Often, such swarms are deployed in environments characterized by uncertainty, in which the swarm is dually tasked with learning the features of the environment and accomplishing a task dependent on such features simultaneously. In these scenarios, the swarm faces an inevitable tradeoff between exploration and exploitation—learning the features of the environment prevents optimal execution of the task at hand, but execution of the task at hand prevents optimally learning the features of the environment.

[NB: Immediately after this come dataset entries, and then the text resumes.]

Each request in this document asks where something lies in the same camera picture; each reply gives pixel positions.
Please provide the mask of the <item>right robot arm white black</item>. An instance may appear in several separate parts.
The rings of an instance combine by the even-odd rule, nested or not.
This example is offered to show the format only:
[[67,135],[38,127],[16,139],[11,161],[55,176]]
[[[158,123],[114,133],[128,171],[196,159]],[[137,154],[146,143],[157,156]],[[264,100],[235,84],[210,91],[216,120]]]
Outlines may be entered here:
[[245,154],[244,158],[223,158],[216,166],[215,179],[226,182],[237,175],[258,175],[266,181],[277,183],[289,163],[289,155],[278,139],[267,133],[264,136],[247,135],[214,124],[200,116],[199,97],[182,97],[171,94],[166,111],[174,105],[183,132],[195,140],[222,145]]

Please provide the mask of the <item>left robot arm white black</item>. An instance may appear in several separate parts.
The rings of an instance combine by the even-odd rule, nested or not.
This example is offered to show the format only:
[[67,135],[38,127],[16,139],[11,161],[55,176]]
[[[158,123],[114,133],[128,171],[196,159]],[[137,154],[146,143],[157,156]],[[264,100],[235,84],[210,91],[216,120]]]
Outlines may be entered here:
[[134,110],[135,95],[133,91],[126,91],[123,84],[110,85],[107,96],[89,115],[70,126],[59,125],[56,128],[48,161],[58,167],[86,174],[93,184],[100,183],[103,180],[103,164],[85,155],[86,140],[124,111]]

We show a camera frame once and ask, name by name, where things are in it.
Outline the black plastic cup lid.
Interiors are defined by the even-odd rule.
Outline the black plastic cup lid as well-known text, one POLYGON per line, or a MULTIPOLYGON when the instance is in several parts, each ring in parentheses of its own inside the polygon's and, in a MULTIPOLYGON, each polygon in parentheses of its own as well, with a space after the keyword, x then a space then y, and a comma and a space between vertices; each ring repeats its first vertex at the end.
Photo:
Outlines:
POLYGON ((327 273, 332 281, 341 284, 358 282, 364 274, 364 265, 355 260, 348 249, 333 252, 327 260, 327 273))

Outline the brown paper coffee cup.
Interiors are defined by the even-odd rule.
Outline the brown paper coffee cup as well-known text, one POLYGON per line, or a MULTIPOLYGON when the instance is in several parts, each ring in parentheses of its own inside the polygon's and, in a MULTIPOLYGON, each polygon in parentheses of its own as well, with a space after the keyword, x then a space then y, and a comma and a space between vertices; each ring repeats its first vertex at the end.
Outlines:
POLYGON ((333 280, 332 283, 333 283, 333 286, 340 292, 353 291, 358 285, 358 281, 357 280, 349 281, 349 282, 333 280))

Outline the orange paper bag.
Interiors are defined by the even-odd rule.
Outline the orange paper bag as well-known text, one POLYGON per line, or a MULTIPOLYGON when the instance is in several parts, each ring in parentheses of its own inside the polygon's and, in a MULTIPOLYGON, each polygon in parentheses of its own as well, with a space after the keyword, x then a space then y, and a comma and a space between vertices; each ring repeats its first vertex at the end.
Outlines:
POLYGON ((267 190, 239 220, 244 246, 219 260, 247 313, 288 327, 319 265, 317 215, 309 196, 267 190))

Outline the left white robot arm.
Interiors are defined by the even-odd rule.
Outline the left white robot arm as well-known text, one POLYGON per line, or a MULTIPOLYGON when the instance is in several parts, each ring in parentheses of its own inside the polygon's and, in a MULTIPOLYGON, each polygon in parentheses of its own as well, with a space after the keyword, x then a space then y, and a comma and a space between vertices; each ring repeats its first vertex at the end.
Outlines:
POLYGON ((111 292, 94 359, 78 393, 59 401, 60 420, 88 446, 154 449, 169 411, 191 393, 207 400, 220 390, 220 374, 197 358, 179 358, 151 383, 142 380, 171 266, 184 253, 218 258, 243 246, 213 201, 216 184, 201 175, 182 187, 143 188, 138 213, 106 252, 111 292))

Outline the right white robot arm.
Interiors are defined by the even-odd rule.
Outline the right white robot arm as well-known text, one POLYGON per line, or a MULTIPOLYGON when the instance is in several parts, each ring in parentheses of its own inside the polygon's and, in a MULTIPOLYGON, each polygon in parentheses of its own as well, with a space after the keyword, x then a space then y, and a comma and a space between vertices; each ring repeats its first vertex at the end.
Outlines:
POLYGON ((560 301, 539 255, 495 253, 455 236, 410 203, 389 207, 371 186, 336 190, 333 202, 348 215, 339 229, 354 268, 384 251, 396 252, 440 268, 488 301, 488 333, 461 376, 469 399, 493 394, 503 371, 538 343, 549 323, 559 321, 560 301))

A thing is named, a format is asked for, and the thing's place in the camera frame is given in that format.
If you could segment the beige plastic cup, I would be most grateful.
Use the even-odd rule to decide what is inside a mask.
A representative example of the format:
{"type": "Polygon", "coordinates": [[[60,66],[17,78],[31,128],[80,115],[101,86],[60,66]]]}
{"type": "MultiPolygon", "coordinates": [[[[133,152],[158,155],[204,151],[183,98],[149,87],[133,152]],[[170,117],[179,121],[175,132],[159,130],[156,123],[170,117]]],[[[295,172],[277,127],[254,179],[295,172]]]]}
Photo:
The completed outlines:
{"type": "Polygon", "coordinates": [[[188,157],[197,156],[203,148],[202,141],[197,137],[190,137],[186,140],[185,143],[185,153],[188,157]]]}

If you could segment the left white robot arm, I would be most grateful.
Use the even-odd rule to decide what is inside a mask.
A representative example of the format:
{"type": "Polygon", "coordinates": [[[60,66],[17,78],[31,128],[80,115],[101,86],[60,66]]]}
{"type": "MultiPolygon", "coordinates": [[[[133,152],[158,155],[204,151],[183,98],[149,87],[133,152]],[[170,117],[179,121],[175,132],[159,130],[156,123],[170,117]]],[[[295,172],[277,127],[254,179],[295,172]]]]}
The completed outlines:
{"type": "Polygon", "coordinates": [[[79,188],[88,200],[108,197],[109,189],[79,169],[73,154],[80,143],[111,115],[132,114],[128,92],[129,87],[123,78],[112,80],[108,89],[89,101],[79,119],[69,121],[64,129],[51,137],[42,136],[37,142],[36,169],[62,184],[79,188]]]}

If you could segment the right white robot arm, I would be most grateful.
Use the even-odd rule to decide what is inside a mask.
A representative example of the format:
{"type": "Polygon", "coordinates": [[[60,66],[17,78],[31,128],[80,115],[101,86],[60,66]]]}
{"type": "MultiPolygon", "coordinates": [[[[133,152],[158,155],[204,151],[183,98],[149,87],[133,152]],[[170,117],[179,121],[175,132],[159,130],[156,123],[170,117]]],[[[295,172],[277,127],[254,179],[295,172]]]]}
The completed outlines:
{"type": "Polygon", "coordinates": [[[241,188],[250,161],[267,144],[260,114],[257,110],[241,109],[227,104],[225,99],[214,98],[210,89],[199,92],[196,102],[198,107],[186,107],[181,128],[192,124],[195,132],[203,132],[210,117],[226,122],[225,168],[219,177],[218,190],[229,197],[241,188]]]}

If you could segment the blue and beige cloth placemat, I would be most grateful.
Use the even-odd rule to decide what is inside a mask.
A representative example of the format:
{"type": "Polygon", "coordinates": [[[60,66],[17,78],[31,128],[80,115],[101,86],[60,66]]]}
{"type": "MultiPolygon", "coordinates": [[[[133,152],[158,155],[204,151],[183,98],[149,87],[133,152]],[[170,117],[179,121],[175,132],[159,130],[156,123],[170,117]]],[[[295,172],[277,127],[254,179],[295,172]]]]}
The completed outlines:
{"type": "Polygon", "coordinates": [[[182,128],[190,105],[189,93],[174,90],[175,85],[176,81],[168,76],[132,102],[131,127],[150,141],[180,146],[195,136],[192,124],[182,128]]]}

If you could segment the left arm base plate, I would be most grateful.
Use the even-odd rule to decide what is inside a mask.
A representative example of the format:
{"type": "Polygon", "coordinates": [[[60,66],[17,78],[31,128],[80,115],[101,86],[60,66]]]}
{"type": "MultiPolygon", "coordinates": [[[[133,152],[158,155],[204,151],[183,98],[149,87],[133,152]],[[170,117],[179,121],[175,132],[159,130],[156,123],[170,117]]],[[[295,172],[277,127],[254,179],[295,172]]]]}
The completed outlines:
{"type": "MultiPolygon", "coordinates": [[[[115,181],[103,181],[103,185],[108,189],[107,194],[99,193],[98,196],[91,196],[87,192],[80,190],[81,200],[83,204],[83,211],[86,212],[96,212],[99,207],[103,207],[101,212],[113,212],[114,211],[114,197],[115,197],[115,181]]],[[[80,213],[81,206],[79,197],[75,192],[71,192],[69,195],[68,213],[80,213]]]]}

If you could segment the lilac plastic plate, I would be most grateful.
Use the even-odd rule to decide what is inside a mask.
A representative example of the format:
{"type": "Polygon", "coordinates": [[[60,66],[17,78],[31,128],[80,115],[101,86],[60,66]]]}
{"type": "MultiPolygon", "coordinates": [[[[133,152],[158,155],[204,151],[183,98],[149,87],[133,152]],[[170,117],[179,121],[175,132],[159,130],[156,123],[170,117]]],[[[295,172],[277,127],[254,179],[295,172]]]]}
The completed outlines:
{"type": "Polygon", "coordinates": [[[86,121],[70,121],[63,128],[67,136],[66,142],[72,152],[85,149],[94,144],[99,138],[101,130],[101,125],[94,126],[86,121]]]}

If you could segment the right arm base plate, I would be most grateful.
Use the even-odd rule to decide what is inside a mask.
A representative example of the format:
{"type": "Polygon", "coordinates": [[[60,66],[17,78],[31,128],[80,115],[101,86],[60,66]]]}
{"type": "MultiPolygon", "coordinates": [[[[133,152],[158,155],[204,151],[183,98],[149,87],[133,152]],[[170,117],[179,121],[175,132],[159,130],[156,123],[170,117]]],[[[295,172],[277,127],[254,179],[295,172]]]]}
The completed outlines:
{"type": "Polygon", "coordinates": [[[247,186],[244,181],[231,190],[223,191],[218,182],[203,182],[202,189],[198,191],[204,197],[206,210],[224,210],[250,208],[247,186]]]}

Faced with this problem, we present a novel human-in-the-loop approach to balancing exploration and exploitation in robotic swarms, wherein a Gaussian Process constructed from a human-input prior is used in conjunction with a random decision variable to smoothly transition from exploration towards exploitation and converge upon a locally-optimal solution. We demonstrate a physical implementation of this algorithm using the open-source OpenSwarm library developed in our lab, and analyze the algorithm’s performance in comparison to alternative benchmarked approaches in a physical setting. In particular, we apply the algorithm to an experiment wherein a robotic swarm must learn the distribution of light intensity over a field given a human prior and converge to an equitable partition of the region with respect to light intensity. Our findings bring broad implications to the field of swarm robotics, and, more generally, to problems involving explore-exploit tradeoffs in any domain.